Müzakere ve ateşkes masalı/İbrahim Kızar

Müzakere ve ateşkes çağrıları, siyonistlere zaman kazandırmak, ümmeti oyalamak ve direnişi bastırmak için kullanılan birer oyundur; çünkü siyonist ve sarı şeytanla barış olmaz, tek çare güçlenip birlikte vurmaktır; aksi takdirde müzakere diyenler sadece kendini kandırır, ümmeti ise uyutur.

Müzakere ve ateşkes masalı/İbrahim Kızar

Siyonist terör şebekesi, ipini koparmış kuduz bir köpek gibi saldırılarına devam ediyor. Özellikle İslam coğrafyasında, direniş ruhu taşıyan topraklara yönelmiş durumda.

Bu şebekenin hiçbir insani değere sahip olmadığını, ahlaki bir sınır tanımadığını ve alçalmada bir ölçü gözetmediğini defalarca dile getirdik. En aşağılık yaratıkların, yani domuz ve maymun suretine çevrilenlerin, yalnızca şeklen değil karakter olarak da Siyonist yapıya işaret ettiğini vurguladık. Bu iddiaları artık sadece yazılı kaynaklardan değil, bizzat gözlerimizle ve hatta acı tecrübelerle yaşıyoruz.

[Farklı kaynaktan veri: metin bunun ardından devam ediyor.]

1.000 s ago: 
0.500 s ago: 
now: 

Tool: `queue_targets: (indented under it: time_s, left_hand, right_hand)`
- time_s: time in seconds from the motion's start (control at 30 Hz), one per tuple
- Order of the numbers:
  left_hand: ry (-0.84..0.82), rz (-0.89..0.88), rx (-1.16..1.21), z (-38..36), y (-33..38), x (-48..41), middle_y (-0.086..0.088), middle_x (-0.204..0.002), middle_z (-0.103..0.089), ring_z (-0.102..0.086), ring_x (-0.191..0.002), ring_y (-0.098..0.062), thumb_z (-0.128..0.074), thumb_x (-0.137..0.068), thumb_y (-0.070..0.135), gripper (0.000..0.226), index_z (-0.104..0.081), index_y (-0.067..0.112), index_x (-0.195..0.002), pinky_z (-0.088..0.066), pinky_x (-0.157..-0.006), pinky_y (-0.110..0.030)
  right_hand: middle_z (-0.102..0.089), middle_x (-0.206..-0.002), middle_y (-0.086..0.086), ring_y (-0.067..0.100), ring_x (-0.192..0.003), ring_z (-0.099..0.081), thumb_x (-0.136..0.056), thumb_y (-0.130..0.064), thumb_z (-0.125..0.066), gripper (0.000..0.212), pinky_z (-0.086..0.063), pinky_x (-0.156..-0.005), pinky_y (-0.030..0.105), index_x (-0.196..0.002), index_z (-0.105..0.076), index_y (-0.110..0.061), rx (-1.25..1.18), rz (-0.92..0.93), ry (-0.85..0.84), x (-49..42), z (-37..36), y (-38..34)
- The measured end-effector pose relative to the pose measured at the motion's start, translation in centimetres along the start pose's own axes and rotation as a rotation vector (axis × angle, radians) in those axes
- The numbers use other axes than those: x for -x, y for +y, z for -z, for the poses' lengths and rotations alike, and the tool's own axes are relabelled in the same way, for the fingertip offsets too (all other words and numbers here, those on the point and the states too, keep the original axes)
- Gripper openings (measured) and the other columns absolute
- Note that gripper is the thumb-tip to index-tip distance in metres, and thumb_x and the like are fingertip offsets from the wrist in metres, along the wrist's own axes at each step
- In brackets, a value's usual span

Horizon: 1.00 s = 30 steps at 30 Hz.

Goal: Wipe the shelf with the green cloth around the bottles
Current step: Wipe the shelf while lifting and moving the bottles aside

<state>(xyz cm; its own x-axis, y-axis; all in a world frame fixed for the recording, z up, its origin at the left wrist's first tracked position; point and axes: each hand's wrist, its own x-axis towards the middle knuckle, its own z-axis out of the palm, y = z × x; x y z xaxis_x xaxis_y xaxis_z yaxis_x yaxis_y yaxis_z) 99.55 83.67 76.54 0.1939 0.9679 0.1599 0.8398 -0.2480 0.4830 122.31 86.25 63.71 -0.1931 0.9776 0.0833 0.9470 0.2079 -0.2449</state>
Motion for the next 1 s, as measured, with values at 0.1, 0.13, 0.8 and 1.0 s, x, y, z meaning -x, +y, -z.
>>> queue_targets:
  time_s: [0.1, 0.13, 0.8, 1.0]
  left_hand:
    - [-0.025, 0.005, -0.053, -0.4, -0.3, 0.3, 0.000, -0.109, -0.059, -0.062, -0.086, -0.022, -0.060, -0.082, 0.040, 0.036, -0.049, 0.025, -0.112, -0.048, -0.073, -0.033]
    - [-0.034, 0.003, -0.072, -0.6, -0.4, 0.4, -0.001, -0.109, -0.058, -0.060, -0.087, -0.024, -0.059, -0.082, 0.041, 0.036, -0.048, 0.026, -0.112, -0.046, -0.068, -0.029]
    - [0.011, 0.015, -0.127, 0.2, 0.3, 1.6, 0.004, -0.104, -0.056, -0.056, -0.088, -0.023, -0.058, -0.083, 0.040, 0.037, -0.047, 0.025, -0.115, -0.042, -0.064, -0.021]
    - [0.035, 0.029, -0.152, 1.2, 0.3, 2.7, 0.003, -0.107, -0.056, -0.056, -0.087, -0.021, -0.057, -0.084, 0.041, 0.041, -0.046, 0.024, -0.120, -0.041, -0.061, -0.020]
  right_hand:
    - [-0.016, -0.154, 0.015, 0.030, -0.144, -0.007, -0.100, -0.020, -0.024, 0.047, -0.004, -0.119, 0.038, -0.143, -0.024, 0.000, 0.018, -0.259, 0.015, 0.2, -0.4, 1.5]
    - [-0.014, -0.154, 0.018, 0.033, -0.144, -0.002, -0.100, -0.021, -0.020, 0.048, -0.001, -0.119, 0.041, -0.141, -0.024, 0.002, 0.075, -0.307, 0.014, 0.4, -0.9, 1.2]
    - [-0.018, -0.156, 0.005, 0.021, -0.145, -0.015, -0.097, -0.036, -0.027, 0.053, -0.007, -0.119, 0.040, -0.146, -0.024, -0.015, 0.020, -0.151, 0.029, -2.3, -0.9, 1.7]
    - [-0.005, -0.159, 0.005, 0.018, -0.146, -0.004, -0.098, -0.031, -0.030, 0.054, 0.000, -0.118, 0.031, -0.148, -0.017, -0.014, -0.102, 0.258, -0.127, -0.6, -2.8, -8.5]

Bugün artık şüphe götürmeyecek şekilde netleşti: Yeryüzünün en merhametsiz, en saldırgan yapılarından biri Siyonist zihniyettir. Onlardan ve onlarla iş birliği yapanlardan dürüst, tutarlı veya insanlık vicdanına uygun bir tutum beklemek, safdillikten başka bir şey değildir.

Konumuza dönersek: Bu saldırgan yapı sadece kendi başına değil, çeşitli ülkelerden özellikle de bazı Batılı devletlerden ve ABD'den çok boyutlu destek almaktadır. Bu destek kimi zaman doğrudan silah yardımı şeklinde olurken, kimi zaman da “müzakere” ve “ateşkes” çağrıları ile görünür olmaktadır. Ne yazık ki bazı Müslüman ülkeler de bu çağrılarla, bilinçli ya da bilinçsiz olarak, aynı amacı destekler hâle gelmiştir.

Her seferinde yapılan müzakere ve ateşkes çağrıları, Siyonist yapıya zaman kazandırmakta; karşı tarafın zayıf noktaları sızdırılmakta, müzakereler ise genellikle karşı tarafın daha fazla taviz vermesiyle sonuçlanmaktadır. Örneğin Hamas ile yapılan müzakerelerin çoğu oyalamadan ibaret kalmış, varılan ateşkesler ise sürekli ihlal edilmiştir. Sonuç olarak saldırgan taraf serbest kalırken, karşı taraf eli kolu bağlı bırakılmaktadır.

Lübnan örneği önümüzde duruyor. Sözde ateşkes ilan edilmiş olmasına rağmen, Siyonist saldırılar neredeyse her gün devam etmektedir. Aynı senaryo şimdi İran’a karşı sahnelenmektedir. Müzakereler devam ederken İran bombalanmakta, suikastlara uğramakta ve nükleer tesisleri hedef alınmaktadır.

Kısacası, söz konusu ABD ve Siyonist yapı olduğunda müzakere ve ateşkes, muhatabı oyalayan, uyutan ve savunmasız hâle getiren birer araçtan ibarettir. Bu süreçler, saldırgan tarafın yeni taktikler geliştirmesi için zemin hazırlamaktadır.

Bu zulmü durdurmanın ve Siyonist teröre son vermenin tek yolu; Kur’an’da da bildirildiği üzere, güce dayalı caydırıcılıktır:
“Siz de onlara karşı gücünüzün yettiği kadar kuvvet ve savaş atları hazırlayın ki, bununla Allah’ın düşmanını, sizin düşmanınızı ve onların dışında sizin bilmeyip Allah’ın bildiği diğer düşmanları korkutasınız.” (Enfal 60)

Güçlü olmak, birlik içinde hareket etmek ve kararlılık göstermekten başka bir çözüm yolu yoktur. Özellikle Siyonist yapıya ve ABD’nin mevcut yönetimine karşı ancak böyle bir duruş etkili olabilir.

Müzakere ve ateşkes çağrısı yapanlar, sadece kendi halklarını oyalamakta, boş umutlarla avutmaktadır. Zira muhatap, insani ve ahlaki değerleri tanımayan yapılardır ve bu gerçeği artık herkes açıkça görmektedir.